KEY POINTS:
The defence in the landmark insider trading case involving the acquisition of Southern Petroleum by Fletcher Challenge says the plaintiffs' case is misconceived.
Seven hundred former Southern Petroleum minority shareholders are seeking tens of millions of dollars from Shell, which bought Fletcher Energy in 2001.
The claimants are seeking to recoup the difference between the 75c they were paid for the shares and what they would have been worth had certain information been made public.
The High Court case centres on claims that Fletcher Challenge Petroleum chief executive Jim Patek, a director of both Fletcher subsidiary Petrocorp and Southern, knew that the potential size of a Taranaki gas prospect, in which the two companies operated a joint venture, was greater than what the Southern minorities had been told when they accepted the bid.
Plaintiffs claim Patek came to know of this when a Petrocorp "deep gas study team", partially funded by Southern, presented the results of its study of the Mangahewa field on November 2, 1995.
Eight causes of action have been brought by Southern minority shareholders against Patek and Shell under the Securities Markets Act.
The case is the first insider trading case to make it to the High Court and last year shareholder spokesman Tony Gavigan said getting the matter to trial had cost about $8 million, similar to the amount he claimed Shell had spent defending the case.
Lawyer for Shell, Sarah Katz, yesterday told the High Court at Auckland the key issues for determination centred on whether Patek and Petrocorp had inside information about Southern and whether they were insiders as defined by the law.
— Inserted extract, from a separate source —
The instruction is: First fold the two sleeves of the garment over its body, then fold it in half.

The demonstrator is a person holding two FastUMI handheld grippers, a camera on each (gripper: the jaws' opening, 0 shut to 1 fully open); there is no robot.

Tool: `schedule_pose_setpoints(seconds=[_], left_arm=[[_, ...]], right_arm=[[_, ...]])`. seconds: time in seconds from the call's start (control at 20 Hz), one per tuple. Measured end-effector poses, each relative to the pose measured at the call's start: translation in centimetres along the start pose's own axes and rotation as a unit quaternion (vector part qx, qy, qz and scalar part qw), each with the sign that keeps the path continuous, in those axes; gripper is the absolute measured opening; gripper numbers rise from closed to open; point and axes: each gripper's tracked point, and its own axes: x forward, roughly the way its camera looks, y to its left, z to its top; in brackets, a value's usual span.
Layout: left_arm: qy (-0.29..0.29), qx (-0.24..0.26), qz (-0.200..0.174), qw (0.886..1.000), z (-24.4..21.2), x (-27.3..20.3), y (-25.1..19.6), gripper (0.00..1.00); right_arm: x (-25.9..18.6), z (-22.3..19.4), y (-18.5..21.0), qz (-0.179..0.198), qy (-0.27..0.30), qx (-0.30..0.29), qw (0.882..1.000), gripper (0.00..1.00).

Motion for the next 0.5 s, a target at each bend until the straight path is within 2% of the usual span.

The case also hinged on whether Patek or Petrocorp encouraged the takeover vehicle Petroleum Industries to buy shares in Southern.
"The defendants submit that the insider trading claims brought in this proceeding are misconceived," she said.
Patek did not have non-public or price sensitive information regarding the deep study or Mangahewa field during the takeover period during the second half of 1995, and completed in January 1996.
Katz said the information Patek did receive before and during the takeover was very high level but he was no differently informed than other Southern directors. Southern board papers were also provided to independent advisers assessing the deal.
She said a claim Patek got price sensitive information at a November 2 gas study meeting was without foundation.
The meeting was in New Plymouth but since the original claims had been made travel records had been found showing he had flown between Auckland and Wellington that day.
Further allegations he was briefed by two of his executives would also be refuted in evidence from the two men, who would say they did not regard the information as significant enough to report on, Katz said.
THE CLAIM
* Former Southern Petroleum shareholders claim they lost tens of millions of dollars in a takeover after a Fletcher executive and the company acted on inside information.
THE HISTORY
* 1993: Southern Petroleum and Petrocorp agree to share their interests in a gas prospect in Taranaki called Mangahewa.
* July 1995: Fletcher Challenge, through its Petrocorp subsidiary, decides to buy Southern Petroleum, a listed company.
* November 1995: a presentation to Petrocorp/Southern Petroleum suggests Mangahewa has potential as a major gas field. The information is not made public.
* November 1995-January 1996: Southern Petroleum shareholders sell to Petrocorp.